Top of SOURCE INFORMATION

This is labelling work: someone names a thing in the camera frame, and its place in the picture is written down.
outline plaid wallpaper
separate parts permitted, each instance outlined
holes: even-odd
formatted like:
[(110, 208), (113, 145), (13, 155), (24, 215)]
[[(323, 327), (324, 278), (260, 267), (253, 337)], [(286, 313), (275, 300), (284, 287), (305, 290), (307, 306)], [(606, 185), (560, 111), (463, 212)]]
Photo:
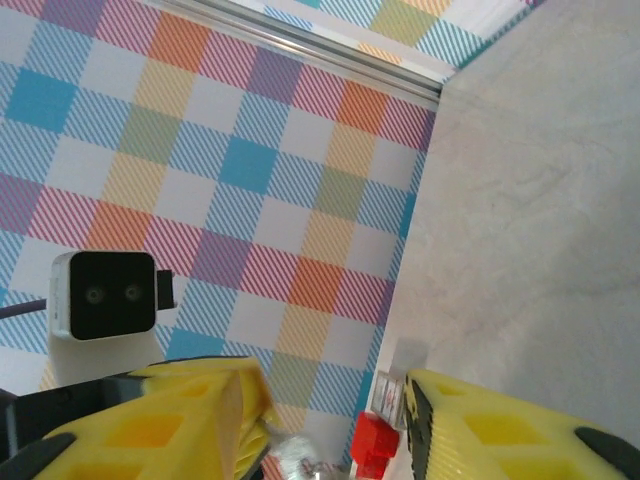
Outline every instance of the plaid wallpaper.
[(544, 0), (233, 1), (445, 81)]
[[(2, 0), (0, 303), (74, 249), (151, 252), (167, 358), (260, 359), (292, 429), (348, 461), (435, 114), (133, 0)], [(44, 312), (0, 386), (52, 386)]]

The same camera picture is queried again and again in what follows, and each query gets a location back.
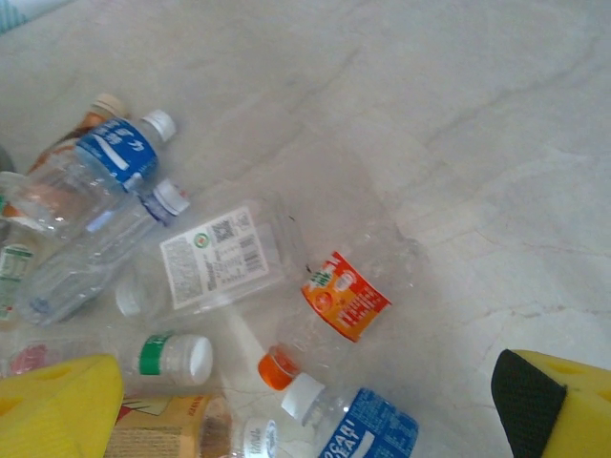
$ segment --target blue bottle label
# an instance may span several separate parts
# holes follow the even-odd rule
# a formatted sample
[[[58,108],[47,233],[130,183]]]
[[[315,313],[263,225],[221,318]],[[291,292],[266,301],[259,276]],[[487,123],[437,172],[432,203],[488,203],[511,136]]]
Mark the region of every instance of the blue bottle label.
[[[111,119],[83,136],[76,146],[99,160],[126,191],[136,188],[157,169],[153,147],[125,119]]]
[[[395,458],[411,455],[418,424],[362,388],[319,458]]]

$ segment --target nutrition label
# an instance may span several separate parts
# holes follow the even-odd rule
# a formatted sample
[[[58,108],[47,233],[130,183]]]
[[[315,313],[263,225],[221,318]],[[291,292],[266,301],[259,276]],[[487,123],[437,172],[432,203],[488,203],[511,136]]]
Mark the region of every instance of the nutrition label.
[[[269,272],[248,207],[241,207],[160,245],[174,308]]]

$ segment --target logo
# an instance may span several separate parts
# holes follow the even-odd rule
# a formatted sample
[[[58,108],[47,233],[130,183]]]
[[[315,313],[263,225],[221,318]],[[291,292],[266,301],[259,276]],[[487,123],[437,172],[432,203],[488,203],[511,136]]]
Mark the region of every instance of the logo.
[[[195,235],[193,242],[198,248],[205,248],[206,246],[208,246],[208,243],[210,243],[210,238],[206,236],[203,232],[200,232],[199,234]]]

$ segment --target bottle cap
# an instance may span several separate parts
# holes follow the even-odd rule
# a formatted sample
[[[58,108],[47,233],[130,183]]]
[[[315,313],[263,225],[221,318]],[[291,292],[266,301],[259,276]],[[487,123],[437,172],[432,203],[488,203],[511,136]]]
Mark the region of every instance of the bottle cap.
[[[180,369],[175,380],[183,386],[202,385],[212,372],[214,361],[212,344],[203,336],[192,334],[175,336],[172,354],[164,358],[180,359]]]
[[[161,139],[164,142],[168,141],[176,133],[174,120],[163,110],[154,110],[143,117],[142,120],[151,124],[161,135]]]
[[[312,379],[307,374],[299,374],[286,392],[282,407],[291,417],[299,423],[304,423],[304,418],[309,412],[312,404],[321,394],[325,386]]]
[[[184,212],[191,202],[187,199],[184,191],[176,184],[166,178],[160,182],[153,191],[153,195],[159,203],[172,215],[177,216]]]
[[[299,367],[295,365],[276,345],[269,348],[259,361],[259,375],[273,389],[282,391],[291,384]]]
[[[102,110],[106,110],[114,117],[127,117],[129,114],[125,104],[114,95],[110,94],[98,95],[92,105]]]
[[[274,458],[278,446],[276,422],[249,418],[244,425],[244,458]]]

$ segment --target clear plastic bottle
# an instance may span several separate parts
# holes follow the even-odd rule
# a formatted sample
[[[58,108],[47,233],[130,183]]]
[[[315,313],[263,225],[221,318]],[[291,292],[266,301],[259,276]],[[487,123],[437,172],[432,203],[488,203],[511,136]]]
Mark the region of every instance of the clear plastic bottle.
[[[210,341],[195,334],[149,335],[133,329],[130,338],[116,333],[65,330],[48,338],[24,339],[2,364],[3,377],[97,353],[114,355],[129,394],[203,385],[212,371]]]
[[[175,132],[161,110],[135,123],[106,121],[32,170],[10,193],[11,205],[45,235],[71,240],[153,175],[157,152]]]
[[[259,362],[272,388],[285,389],[301,371],[325,380],[377,315],[411,285],[417,243],[393,225],[364,229],[312,275],[302,288],[305,301],[285,312],[276,344]]]
[[[251,417],[242,422],[210,418],[201,426],[200,458],[274,458],[278,429],[273,420]]]
[[[64,246],[28,277],[16,301],[26,321],[46,325],[73,314],[102,292],[142,238],[159,226],[170,226],[189,206],[168,179],[148,195],[126,198],[101,230]]]
[[[418,424],[366,388],[332,390],[300,374],[286,392],[283,409],[314,428],[316,456],[409,457]]]
[[[280,196],[244,194],[194,197],[189,216],[139,250],[116,287],[121,313],[172,328],[267,287],[303,281],[303,243]]]

Bottom of SOURCE INFORMATION

PROBLEM DESCRIPTION:
Extract the entries in full, exactly as they are, minus the pictures.

OUTPUT FOR THIS TASK:
This is labelling work: someone names a thing in the camera frame, and its place in the picture is written down.
outline plaid wallpaper
separate parts permitted, each instance outlined
holes: even-odd
formatted like:
[(110, 208), (113, 145), (13, 155), (24, 215)]
[[(323, 327), (324, 278), (260, 267), (253, 337)], [(286, 313), (275, 300), (284, 287), (305, 290), (307, 306)], [(606, 185), (560, 111), (463, 212)]]
Photo:
Outline every instance of the plaid wallpaper.
[(544, 0), (233, 1), (445, 81)]
[[(2, 0), (0, 303), (74, 249), (151, 252), (167, 358), (260, 359), (292, 429), (348, 461), (435, 114), (133, 0)], [(44, 312), (0, 386), (52, 386)]]

The same camera picture is queried again and again in what follows, and each query gets a location back.
$ segment --target blue bottle label
# an instance may span several separate parts
# holes follow the even-odd rule
# a formatted sample
[[[58,108],[47,233],[130,183]]]
[[[315,313],[263,225],[221,318]],[[291,292],[266,301],[259,276]],[[487,123],[437,172],[432,203],[488,203],[511,136]]]
Mark the region of every instance of the blue bottle label.
[[[111,119],[83,136],[76,146],[99,160],[126,191],[136,188],[157,169],[153,147],[125,119]]]
[[[395,458],[411,455],[418,424],[362,388],[319,458]]]

$ segment --target nutrition label
# an instance may span several separate parts
# holes follow the even-odd rule
# a formatted sample
[[[58,108],[47,233],[130,183]]]
[[[315,313],[263,225],[221,318]],[[291,292],[266,301],[259,276]],[[487,123],[437,172],[432,203],[488,203],[511,136]]]
Mark the region of every instance of the nutrition label.
[[[269,272],[248,207],[241,207],[160,245],[174,308]]]

$ segment --target logo
# an instance may span several separate parts
# holes follow the even-odd rule
# a formatted sample
[[[58,108],[47,233],[130,183]]]
[[[315,313],[263,225],[221,318]],[[291,292],[266,301],[259,276]],[[487,123],[437,172],[432,203],[488,203],[511,136]]]
Mark the region of every instance of the logo.
[[[195,235],[193,242],[198,248],[205,248],[206,246],[208,246],[208,243],[210,243],[210,238],[206,236],[203,232],[200,232],[199,234]]]

$ segment --target bottle cap
# an instance may span several separate parts
# holes follow the even-odd rule
# a formatted sample
[[[58,108],[47,233],[130,183]]]
[[[315,313],[263,225],[221,318]],[[291,292],[266,301],[259,276]],[[487,123],[437,172],[432,203],[488,203],[511,136]]]
Mark the region of every instance of the bottle cap.
[[[180,369],[175,380],[183,386],[202,385],[212,372],[214,361],[212,344],[203,336],[192,334],[175,336],[172,354],[164,358],[180,359]]]
[[[161,139],[164,142],[168,141],[176,133],[174,120],[163,110],[154,110],[143,117],[142,120],[151,124],[161,135]]]
[[[312,379],[307,374],[299,374],[286,392],[282,407],[291,417],[299,423],[304,423],[304,418],[309,412],[312,404],[321,394],[325,386]]]
[[[184,212],[191,202],[187,199],[184,191],[176,184],[166,178],[160,182],[153,191],[153,195],[159,203],[172,215],[177,216]]]
[[[299,367],[295,365],[276,345],[269,348],[259,361],[259,375],[273,389],[282,391],[291,384]]]
[[[102,110],[106,110],[114,117],[127,117],[129,114],[125,104],[114,95],[110,94],[98,95],[92,105]]]
[[[274,458],[278,446],[276,422],[249,418],[244,425],[244,458]]]

$ segment --target clear plastic bottle
# an instance may span several separate parts
# holes follow the even-odd rule
# a formatted sample
[[[58,108],[47,233],[130,183]]]
[[[315,313],[263,225],[221,318]],[[291,292],[266,301],[259,276]],[[487,123],[437,172],[432,203],[488,203],[511,136]]]
Mark the region of every instance of the clear plastic bottle.
[[[210,341],[195,334],[149,335],[133,329],[130,338],[116,333],[65,330],[48,338],[24,339],[2,364],[3,377],[97,353],[114,355],[129,394],[203,385],[212,371]]]
[[[175,132],[161,110],[135,123],[106,121],[32,170],[10,193],[11,205],[45,235],[71,240],[153,175],[157,152]]]
[[[259,362],[272,388],[285,389],[301,371],[325,380],[377,315],[411,285],[417,243],[393,225],[364,229],[312,275],[302,288],[305,301],[285,312],[276,344]]]
[[[251,417],[242,422],[210,418],[201,426],[200,458],[274,458],[278,429],[273,420]]]
[[[64,246],[28,277],[16,301],[26,321],[46,325],[73,314],[102,292],[142,238],[159,226],[170,226],[189,206],[168,179],[148,195],[126,198],[101,230]]]
[[[418,424],[366,388],[332,390],[300,374],[286,392],[283,409],[314,428],[316,456],[409,457]]]
[[[280,196],[244,194],[194,197],[189,216],[139,250],[116,287],[121,313],[172,328],[267,287],[303,281],[303,243]]]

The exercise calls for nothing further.